Say we generate data by nesting a latent variable from a logistic model within a Poisson model (perhaps “nesting” is not the best word here, but I do not know a better one). For example:
import pymc3 as pm
import numpy as np
# generate data
rng = np.random.default_rng(12345678)
# Parameters of interest
a = 0.9
b = -0.7
c = -0.3
d = 0.5
x_1 = rng.random(1000)
# Latent is the logistic reg. latent variable
latent = a + x_1*b
p = 1/(1+np.exp(-latent))
# observed trials
trial_success = np.int_( rng.random(x_1.shape[0]) < p)

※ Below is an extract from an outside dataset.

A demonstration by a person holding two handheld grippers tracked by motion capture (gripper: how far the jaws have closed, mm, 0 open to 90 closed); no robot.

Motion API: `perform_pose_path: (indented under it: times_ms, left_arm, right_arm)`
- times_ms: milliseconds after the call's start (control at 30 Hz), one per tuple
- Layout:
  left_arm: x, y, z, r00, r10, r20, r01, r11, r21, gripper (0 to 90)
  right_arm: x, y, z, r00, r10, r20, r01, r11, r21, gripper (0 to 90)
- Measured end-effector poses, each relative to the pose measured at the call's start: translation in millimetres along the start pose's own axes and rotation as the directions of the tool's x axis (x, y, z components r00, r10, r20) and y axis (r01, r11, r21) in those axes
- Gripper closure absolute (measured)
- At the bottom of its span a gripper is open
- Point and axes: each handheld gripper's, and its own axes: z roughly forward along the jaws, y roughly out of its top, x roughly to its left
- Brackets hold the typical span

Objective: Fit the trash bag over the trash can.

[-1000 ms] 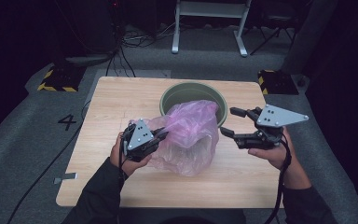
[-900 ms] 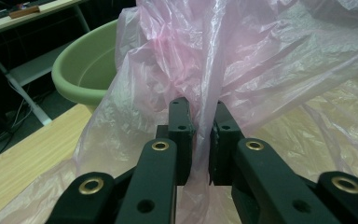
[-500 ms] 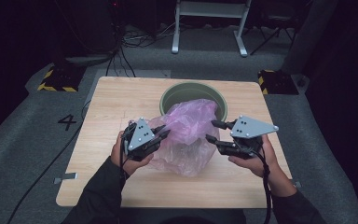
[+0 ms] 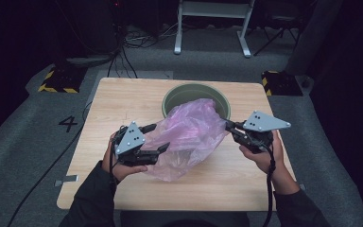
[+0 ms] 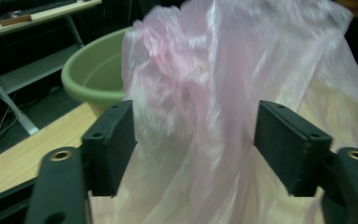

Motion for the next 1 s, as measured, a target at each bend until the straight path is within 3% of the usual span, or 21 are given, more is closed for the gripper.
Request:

# Now the number of events
lam = np.exp(c + d*latent)
num_event = rng.poisson(lam=lam)
Intuitively, the way I would model this is to nest a logistic regression inside a Poisson model:
# Now both at the same time
with pm.Model() as simple_log:
a_ = pm.Normal('a', 0, sd=100)
b_ = pm.Normal('b', 0, sd=100)
c_ = pm.Normal('c', 0, sd=100)
d_ = pm.Normal('d', 0, sd=100)
# Latent specification
# Latent for the bernoulli
latent_ = pm.Deterministic(name='latent_bin', var= a_ + b_ * x_1)
# Latent for the poisson
latent_2 = pm.Deterministic(name='latent_pois', var=c_ + latent_*d_ )
# Bernoulli random vector with probability of success
pm.Bernoulli(name='logit', p=pm.invlogit(latent_), observed=trial_success)
# Poisson random vector
pm.Poisson(name='pois', mu=pm.math.exp(latent_2), observed=numbers)
This is the DAG of the model, which corresponds to the generating process above (as far as I can understand):
However, I am having a really hard time to sample from this model, as I anticipated. Is there a good way to re-parametrize the model – or any miraculous receipt for sampling?
To stabilize sampling, I can think about ways to independently sample the logistic and Poisson part of the model. First, I can fit a standard logistic regression. Then, if I fix the a and b parameters to their posterior expected value in the Poisson part, the Poisson part becomes a standard GLM again. Yet, if I fix the a and b parameters, I am losing all information about the variability in my posteriors. So I am wondering if there is any way to incorporate that information.